## Brief
Your answer must be an exact copy of the listing that follows, with all pictures omitted.

## Collected data
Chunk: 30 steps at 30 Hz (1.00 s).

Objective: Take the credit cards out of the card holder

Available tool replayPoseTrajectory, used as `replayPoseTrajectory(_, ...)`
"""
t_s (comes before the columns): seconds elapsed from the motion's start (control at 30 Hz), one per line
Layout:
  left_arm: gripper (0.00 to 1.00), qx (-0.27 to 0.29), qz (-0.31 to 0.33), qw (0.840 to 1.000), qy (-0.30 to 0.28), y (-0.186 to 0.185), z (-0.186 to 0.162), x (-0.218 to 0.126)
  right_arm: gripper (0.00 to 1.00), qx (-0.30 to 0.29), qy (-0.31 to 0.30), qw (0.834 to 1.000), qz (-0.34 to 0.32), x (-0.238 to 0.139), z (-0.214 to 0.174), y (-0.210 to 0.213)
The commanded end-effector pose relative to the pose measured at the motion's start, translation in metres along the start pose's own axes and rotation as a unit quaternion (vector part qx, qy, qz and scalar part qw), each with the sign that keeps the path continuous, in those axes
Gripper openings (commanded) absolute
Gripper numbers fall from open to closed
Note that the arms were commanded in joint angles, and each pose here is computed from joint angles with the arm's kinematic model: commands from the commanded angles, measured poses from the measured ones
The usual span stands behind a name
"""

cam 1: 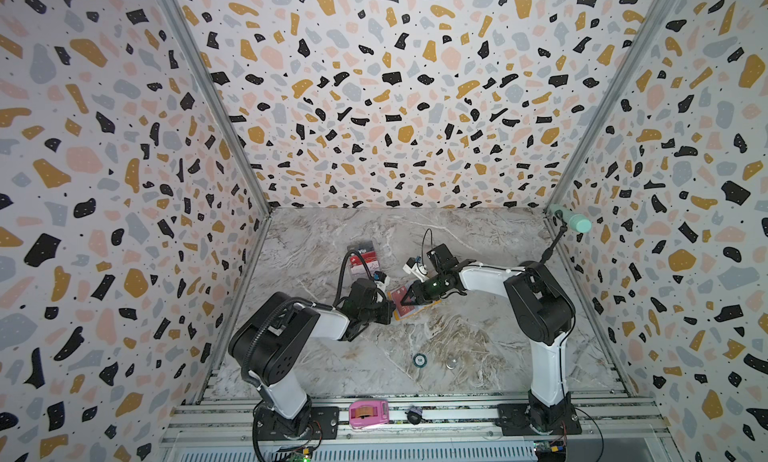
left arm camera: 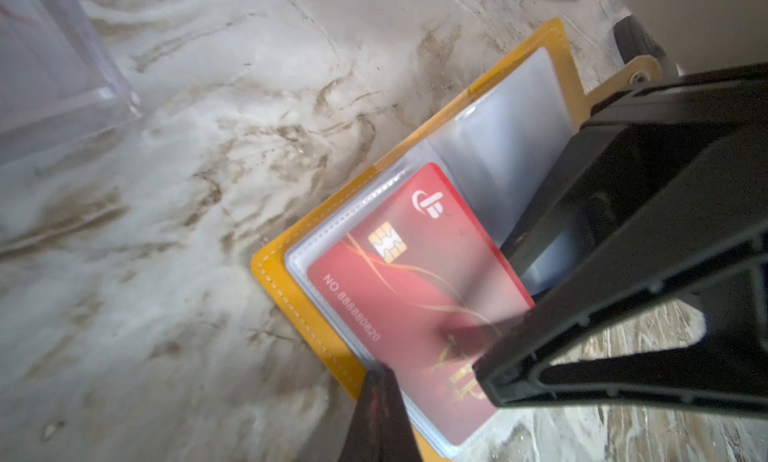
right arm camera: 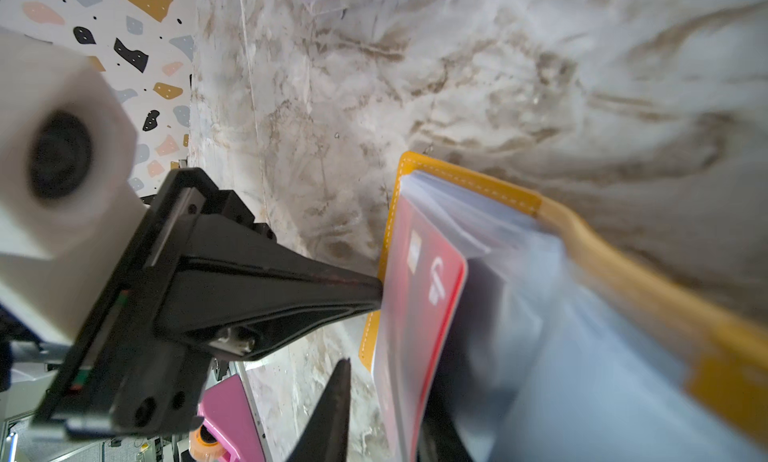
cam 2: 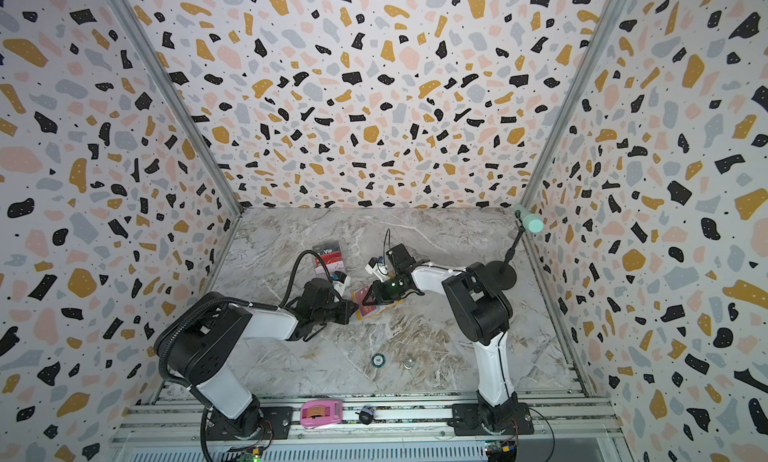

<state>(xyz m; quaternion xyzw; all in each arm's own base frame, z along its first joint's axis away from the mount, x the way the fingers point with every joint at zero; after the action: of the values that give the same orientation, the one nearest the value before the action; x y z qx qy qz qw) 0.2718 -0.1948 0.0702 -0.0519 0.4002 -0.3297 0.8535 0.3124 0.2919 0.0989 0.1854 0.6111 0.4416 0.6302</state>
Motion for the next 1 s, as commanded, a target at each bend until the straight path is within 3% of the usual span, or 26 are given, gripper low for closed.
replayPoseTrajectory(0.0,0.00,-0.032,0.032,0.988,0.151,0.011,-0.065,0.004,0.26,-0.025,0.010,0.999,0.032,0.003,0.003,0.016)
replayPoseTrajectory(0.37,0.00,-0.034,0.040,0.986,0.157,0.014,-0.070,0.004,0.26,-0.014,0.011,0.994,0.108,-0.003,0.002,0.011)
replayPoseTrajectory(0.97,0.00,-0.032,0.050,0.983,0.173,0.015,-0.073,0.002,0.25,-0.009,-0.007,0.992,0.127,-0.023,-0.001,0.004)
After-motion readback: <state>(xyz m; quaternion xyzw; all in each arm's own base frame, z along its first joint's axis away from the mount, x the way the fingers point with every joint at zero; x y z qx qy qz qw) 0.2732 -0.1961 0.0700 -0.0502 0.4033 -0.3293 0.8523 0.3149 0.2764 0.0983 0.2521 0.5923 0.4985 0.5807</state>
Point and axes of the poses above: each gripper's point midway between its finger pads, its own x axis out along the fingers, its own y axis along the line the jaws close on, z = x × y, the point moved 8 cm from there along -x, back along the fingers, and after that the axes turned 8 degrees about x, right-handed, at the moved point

## Exercise result
Chunk: 30 steps at 30 Hz (1.00 s).

Objective: Take the credit cards out of the card holder

Available tool replayPoseTrajectory, used as `replayPoseTrajectory(_, ...)`
"""
t_s (comes before the columns): seconds elapsed from the motion's start (control at 30 Hz), one per line
Layout:
  left_arm: gripper (0.00 to 1.00), qx (-0.27 to 0.29), qz (-0.31 to 0.33), qw (0.840 to 1.000), qy (-0.30 to 0.28), y (-0.186 to 0.185), z (-0.186 to 0.162), x (-0.218 to 0.126)
  right_arm: gripper (0.00 to 1.00), qx (-0.30 to 0.29), qy (-0.31 to 0.30), qw (0.834 to 1.000), qz (-0.34 to 0.32), x (-0.238 to 0.139), z (-0.214 to 0.174), y (-0.210 to 0.213)
The commanded end-effector pose relative to the pose measured at the motion's start, translation in metres along the start pose's own axes and rotation as a unit quaternion (vector part qx, qy, qz and scalar part qw), each with the sign that keeps the path continuous, in those axes
Gripper openings (commanded) absolute
Gripper numbers fall from open to closed
Note that the arms were commanded in joint angles, and each pose here is computed from joint angles with the arm's kinematic model: commands from the commanded angles, measured poses from the measured ones
The usual span stands behind a name
"""

cam 1: 
left arm camera: 
right arm camera: 
cam 2: 

<state>(xyz m; quaternion xyzw; all in each arm's own base frame, z along its first joint's axis away from the mount, x the way the fingers point with every joint at zero; after the action: of the values that give the same orientation, the one nearest the value before the action; x y z qx qy qz qw) 0.2718 -0.1948 0.0702 -0.0519 0.4002 -0.3297 0.8535 0.3124 0.2919 0.0989 0.1854 0.6111 0.4416 0.6302</state>
Motion for the next 1 s, as commanded, a target at each bend until the straight path is within 3% of the usual span, or 26 are given, gripper low for closed.
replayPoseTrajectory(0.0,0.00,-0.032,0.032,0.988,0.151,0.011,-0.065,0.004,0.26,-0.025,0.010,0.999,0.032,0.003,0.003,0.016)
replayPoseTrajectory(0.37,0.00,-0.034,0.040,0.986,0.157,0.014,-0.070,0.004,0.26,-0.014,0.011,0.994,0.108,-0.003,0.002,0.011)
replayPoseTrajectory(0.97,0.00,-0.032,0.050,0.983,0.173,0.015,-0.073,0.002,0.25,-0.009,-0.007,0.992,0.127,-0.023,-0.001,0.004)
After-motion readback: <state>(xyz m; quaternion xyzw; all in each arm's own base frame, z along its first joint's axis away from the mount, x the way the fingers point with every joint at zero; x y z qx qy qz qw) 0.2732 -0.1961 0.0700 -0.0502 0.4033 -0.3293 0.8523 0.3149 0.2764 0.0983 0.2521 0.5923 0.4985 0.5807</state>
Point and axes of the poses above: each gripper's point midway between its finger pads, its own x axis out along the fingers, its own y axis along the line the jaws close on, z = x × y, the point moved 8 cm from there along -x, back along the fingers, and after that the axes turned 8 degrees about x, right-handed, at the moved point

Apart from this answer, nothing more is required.